Abstract

Abstract Introduction Flexion gloves are a quick and easy way to provide a dynamic stretch to the digits for patients with limited composite flexion range of motion (ROM) or who are at risk for digit extension burn scar contractures. However, the flexion glove has been observed clinically to bias metacarpal phalangeal (MCP) joint flexion ROM when compared to the proximal and distal phalangeal (PIP and DIP) joints. The purpose of this case study is to demonstrate the use of a custom thermoplastic hand-based splint to block MCP joint motion in order to better isolate PIP and DIP joint ROM for a patient with primary PIP and DIP flexion ROM limitations.

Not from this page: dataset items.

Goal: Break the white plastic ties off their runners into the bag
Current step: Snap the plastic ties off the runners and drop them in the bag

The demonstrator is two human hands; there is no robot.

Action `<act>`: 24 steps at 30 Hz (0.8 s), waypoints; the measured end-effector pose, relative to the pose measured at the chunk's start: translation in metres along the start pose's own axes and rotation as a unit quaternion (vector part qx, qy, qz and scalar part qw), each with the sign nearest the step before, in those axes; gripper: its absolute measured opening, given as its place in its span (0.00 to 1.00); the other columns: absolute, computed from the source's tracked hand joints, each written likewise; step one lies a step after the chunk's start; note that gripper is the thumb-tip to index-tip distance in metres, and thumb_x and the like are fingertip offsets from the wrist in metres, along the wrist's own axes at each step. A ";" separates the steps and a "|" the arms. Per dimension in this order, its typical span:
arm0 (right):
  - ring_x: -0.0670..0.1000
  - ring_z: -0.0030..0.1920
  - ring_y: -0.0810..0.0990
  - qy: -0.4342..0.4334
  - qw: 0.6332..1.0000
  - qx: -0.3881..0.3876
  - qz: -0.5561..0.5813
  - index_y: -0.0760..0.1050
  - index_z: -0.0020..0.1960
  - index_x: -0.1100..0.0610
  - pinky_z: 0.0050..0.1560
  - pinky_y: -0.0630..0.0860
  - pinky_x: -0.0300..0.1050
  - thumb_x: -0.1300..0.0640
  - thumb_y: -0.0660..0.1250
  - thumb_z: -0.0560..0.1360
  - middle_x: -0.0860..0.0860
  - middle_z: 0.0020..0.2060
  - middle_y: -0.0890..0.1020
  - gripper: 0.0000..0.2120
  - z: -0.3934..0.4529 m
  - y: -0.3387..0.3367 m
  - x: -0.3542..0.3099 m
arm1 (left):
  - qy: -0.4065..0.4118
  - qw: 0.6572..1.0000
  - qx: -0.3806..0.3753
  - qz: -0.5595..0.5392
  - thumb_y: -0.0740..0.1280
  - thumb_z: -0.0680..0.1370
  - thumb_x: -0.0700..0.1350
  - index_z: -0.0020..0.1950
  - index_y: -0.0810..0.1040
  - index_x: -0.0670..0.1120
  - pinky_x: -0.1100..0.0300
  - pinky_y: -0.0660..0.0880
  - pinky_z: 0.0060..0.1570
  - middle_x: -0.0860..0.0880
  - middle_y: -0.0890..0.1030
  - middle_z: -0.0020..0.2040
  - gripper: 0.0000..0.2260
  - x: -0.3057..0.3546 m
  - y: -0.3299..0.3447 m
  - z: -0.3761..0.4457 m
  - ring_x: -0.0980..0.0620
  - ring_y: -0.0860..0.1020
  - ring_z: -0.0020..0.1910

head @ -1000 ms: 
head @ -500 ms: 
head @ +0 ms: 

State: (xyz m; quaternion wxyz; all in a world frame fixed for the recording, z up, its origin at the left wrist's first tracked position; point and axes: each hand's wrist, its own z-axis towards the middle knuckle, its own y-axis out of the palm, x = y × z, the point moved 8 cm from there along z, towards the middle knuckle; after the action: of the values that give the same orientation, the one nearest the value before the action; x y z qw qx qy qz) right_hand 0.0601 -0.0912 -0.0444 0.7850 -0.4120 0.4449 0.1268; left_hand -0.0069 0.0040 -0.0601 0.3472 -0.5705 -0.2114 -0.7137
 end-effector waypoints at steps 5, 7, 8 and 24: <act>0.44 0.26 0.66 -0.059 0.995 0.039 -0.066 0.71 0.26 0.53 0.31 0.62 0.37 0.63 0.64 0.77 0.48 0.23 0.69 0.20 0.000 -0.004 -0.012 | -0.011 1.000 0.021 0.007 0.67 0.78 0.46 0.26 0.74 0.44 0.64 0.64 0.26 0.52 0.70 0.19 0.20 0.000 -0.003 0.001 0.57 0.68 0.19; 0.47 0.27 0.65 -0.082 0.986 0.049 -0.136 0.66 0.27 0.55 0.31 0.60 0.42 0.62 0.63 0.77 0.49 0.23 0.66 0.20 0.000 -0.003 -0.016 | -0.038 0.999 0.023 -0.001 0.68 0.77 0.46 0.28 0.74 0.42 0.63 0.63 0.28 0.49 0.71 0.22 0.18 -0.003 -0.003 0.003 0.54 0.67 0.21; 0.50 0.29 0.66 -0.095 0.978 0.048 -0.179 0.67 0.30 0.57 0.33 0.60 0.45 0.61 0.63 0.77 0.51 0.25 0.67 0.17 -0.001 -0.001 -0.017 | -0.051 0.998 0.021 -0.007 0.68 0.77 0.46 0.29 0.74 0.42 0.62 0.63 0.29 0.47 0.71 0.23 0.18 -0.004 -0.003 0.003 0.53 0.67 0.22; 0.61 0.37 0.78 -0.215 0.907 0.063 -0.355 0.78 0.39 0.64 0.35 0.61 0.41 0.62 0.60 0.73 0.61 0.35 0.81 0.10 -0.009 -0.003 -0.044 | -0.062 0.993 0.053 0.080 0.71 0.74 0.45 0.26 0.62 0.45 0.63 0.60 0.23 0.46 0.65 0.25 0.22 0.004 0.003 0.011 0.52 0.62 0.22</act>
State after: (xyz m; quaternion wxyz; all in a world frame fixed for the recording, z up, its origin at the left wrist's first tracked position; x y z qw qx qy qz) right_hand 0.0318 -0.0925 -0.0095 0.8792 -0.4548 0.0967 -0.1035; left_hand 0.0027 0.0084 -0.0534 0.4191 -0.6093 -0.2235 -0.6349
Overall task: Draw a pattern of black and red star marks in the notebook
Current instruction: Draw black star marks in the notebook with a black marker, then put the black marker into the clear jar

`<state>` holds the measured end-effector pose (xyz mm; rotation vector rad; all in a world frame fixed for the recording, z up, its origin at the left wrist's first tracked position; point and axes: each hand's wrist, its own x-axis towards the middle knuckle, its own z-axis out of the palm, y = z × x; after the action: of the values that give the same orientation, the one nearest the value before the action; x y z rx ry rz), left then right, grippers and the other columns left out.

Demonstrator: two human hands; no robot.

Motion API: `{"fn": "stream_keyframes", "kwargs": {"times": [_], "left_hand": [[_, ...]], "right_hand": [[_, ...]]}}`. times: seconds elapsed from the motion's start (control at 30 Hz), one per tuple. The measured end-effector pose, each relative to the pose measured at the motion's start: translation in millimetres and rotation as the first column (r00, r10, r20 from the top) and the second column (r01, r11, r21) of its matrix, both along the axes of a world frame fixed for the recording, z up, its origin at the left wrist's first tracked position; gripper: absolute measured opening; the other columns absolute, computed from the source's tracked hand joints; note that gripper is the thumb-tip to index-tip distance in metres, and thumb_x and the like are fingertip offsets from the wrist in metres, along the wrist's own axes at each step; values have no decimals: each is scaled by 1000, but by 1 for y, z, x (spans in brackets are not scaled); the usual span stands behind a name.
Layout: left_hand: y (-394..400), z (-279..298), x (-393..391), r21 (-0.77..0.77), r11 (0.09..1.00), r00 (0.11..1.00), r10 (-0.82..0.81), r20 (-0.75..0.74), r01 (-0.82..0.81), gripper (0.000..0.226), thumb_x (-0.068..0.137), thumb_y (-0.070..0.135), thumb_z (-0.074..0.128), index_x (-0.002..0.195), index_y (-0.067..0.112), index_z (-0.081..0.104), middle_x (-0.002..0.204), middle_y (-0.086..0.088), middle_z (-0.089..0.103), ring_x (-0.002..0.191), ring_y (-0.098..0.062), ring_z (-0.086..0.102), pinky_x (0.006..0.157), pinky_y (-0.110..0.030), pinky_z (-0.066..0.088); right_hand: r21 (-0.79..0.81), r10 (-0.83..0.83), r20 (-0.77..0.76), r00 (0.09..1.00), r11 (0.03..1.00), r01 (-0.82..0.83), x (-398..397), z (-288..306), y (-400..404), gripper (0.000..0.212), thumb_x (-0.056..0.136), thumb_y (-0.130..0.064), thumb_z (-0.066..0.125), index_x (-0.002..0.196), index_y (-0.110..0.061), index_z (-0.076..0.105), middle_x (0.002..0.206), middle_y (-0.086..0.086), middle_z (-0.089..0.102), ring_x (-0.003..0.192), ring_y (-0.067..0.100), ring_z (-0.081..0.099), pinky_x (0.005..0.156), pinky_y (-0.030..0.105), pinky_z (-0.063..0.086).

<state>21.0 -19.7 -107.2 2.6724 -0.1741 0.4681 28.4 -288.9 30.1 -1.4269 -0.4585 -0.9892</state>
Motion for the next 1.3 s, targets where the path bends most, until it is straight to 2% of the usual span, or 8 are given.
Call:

Methods A custom, thermoplastic, palmer hand-based splint was fabricated with an opening for the thumb and the splint extending to the proximal phalanxes stopping below the PIP joints in order to block MCP joint flexion ROM as seen in Figure 1b. Composite flexion passive ROM (PROM) measurements were taken for all MCP, PIP, and DIP joints of digits 2-4 with only the flexion glove donned and with the hand-based splint applied over the flexion glove as seen in Figure 1a and 1c. Results An increase in combined PIP and DIP joint PROM was found for all digits when the hand-based splint was donned over the flexion glove compared to the flexion glove only (see Table 1). These increases in combined PIP and DIP PROM included 35° for the index finger, 10° for the middle finger, 20° for the ring finger and 30° for the small finger, with an overall mean increase of 23.75° Conclusions This easy splinting technique combined with a flexion glove was effectively used to bias stretch of the PIP and DIP joints into flexion for a patient with adequate MCP flexion ROM and impaired PIP and DIP flexion ROM caused by burn scar contracture. Applicability of Research to Practice Using an off the shelf flexion glove and a basic hand-based splint, therapists can use this technique to easily adjust the angle of pull to maximize the benefit from a flexion glove to address specific joint limitations of the finger caused by burn scar contracture.